The mergers between all of these leagues continued in 1993 with the collapse of the Canadian Soccer League. This led to three Canadian teams, the Vancouver 86ers, Toronto Blizzard and Montreal Impact joining the American Professional Soccer League for the 1993 season. So by the summer of 1993, only two outdoor leagues competed for national attention in North America, the United States Interregional Soccer League and the American Professional Soccer League. However, by this time, the USISL was growing and the APSL was shrinking.

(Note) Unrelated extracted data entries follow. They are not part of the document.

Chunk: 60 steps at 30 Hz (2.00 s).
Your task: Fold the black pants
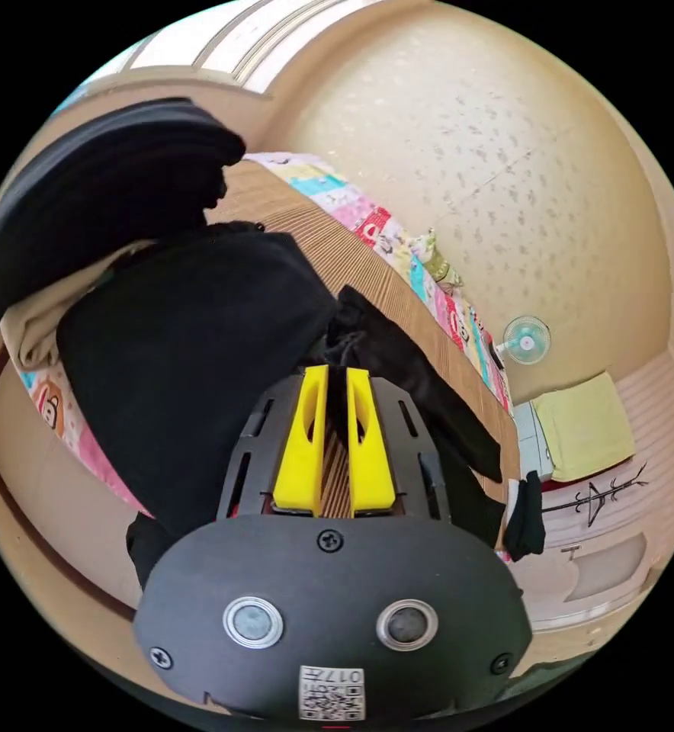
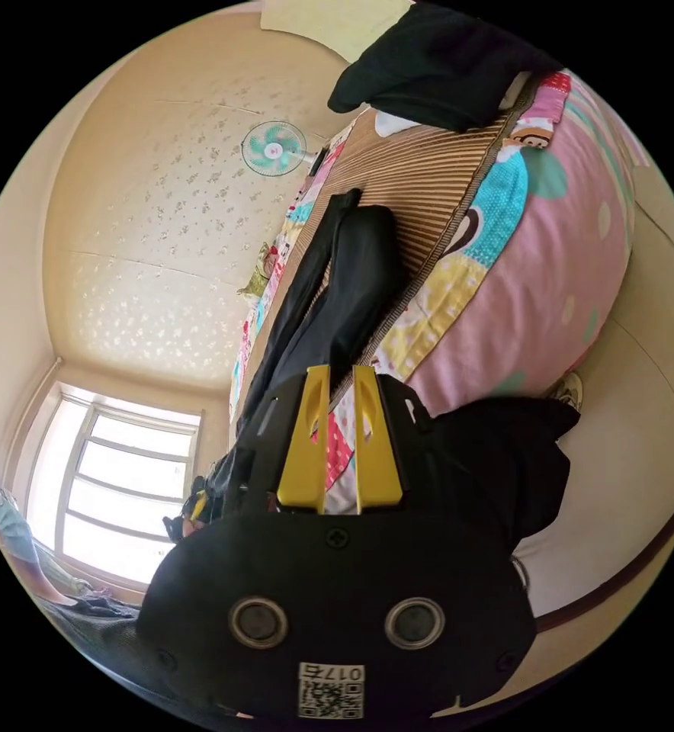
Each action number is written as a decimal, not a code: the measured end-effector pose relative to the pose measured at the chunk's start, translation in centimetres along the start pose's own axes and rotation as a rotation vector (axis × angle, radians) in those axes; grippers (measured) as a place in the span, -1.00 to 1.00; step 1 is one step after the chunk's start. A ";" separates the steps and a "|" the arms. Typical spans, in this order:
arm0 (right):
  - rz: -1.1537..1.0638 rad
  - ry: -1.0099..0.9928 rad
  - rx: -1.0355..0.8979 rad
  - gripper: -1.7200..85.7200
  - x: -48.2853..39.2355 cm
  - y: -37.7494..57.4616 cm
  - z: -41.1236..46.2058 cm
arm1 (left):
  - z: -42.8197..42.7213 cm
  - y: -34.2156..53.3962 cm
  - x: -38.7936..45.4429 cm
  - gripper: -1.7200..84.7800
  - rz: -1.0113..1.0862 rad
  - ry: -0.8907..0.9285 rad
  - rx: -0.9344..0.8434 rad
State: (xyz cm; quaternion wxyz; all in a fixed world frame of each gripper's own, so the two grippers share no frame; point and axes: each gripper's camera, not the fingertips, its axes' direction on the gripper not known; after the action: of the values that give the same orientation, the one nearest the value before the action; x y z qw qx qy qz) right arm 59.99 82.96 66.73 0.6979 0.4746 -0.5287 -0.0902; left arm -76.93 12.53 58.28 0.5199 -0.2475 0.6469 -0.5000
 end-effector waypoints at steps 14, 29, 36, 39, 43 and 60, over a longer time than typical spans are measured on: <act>0.173 -0.142 0.094 -0.85 -2.6 -6.3 -1.1 | -0.4 5.7 -1.2 -0.71 0.064 0.023 -0.096; -0.346 0.021 -0.038 -0.89 -17.4 -6.2 -6.1 | 0.5 4.7 -1.8 -0.69 0.013 0.059 -0.192; 0.048 -0.457 0.094 -0.72 -6.1 -1.5 -8.2 | 1.9 3.5 -2.0 -0.65 -0.009 0.090 -0.284; 0.093 -0.545 0.103 -0.59 -6.8 -3.8 -7.7 | 2.3 3.1 -1.6 -0.65 -0.012 0.118 -0.291; 0.205 -0.425 -0.025 -0.79 -11.1 -10.7 -5.8 | 2.3 2.8 -0.5 -0.65 0.009 0.121 -0.298; 0.274 -0.222 -0.050 -0.89 -11.6 -15.5 -6.6 | 2.2 1.6 -1.7 -0.65 -0.037 0.138 -0.312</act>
State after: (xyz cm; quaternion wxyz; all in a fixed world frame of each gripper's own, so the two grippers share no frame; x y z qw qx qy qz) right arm 66.36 85.70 47.44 0.6525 0.3677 -0.6600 -0.0592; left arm -74.01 13.67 57.63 0.4203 -0.3021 0.7461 -0.4189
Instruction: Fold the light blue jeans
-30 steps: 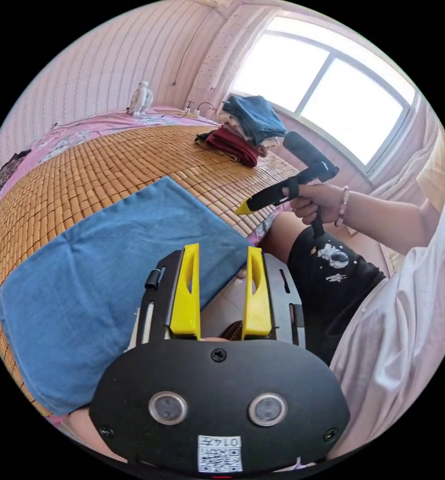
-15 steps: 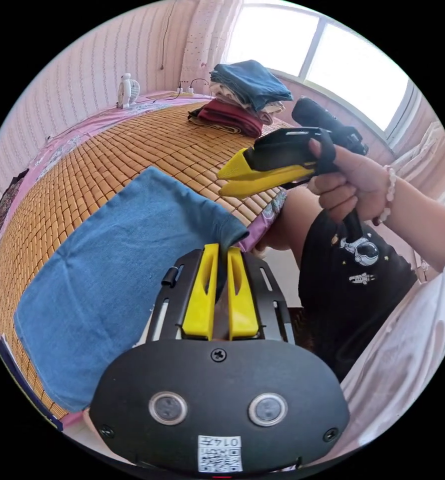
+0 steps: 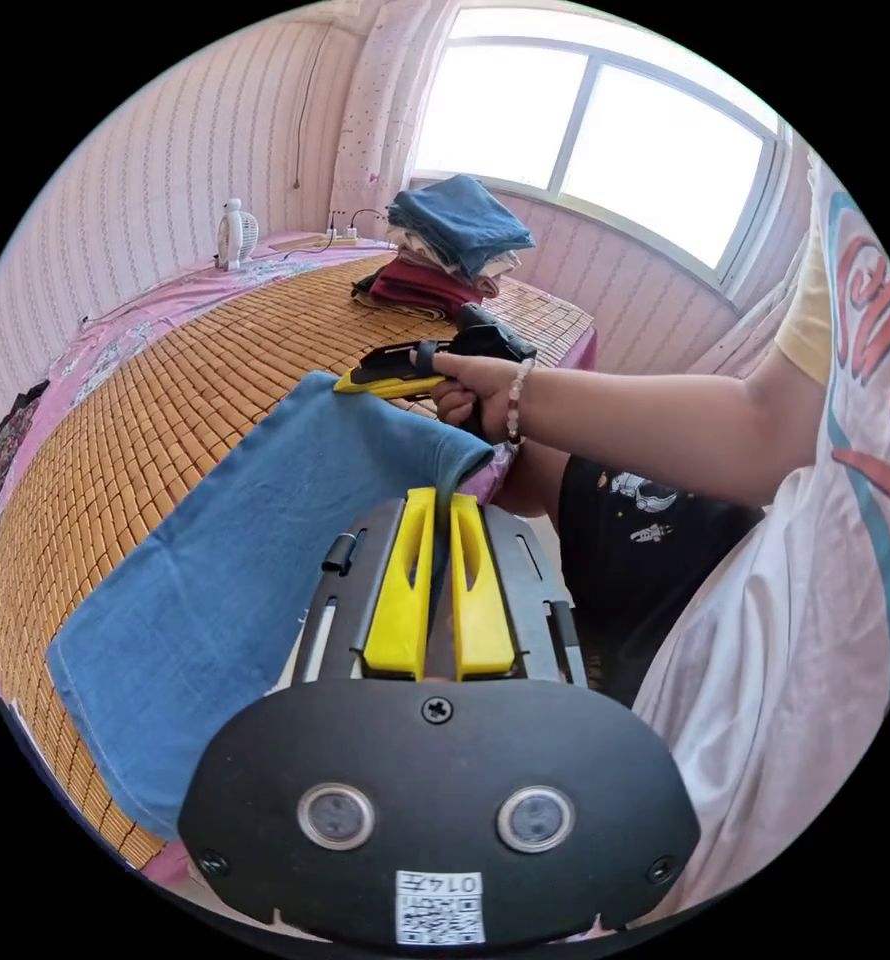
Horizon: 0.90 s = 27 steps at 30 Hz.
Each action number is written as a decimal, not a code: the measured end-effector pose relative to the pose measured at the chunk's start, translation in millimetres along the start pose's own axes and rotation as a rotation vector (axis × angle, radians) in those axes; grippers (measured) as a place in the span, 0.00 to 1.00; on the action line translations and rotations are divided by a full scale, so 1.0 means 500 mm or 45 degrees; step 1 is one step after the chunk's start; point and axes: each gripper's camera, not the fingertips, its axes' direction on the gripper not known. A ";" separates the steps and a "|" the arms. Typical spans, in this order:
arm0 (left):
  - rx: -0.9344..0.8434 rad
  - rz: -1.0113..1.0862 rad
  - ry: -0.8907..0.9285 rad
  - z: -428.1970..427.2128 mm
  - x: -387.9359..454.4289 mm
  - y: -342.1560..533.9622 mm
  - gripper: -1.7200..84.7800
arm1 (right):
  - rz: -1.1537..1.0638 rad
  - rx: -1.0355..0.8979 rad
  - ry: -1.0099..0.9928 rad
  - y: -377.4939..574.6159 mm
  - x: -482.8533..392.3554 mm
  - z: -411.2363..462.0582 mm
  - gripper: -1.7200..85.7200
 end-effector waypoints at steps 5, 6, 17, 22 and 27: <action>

In 1995, the American Professional Soccer League was down to six teams – two Canadian and four American.  It also changed its name to the A-League. At the same time, the rapidly growing USISL had split its teams into two leagues, the fully professional Professional League and the semi-professional Premier League.

Foundation
In 1996, the USISL launched the Select League as its highest tier of three leagues. It debuted with 21 of its most successful clubs. With the creation of the Select League, the USISL now competed directly with the A-League for Division II recognition. This led the two leagues, the A-League which was made up the remains of the old Western Soccer Alliance, American Soccer League and Canadian Soccer League, and the USISL to enter merger talks. The creation of Major League Soccer in 1996 as an American Division I league also spurred the merger.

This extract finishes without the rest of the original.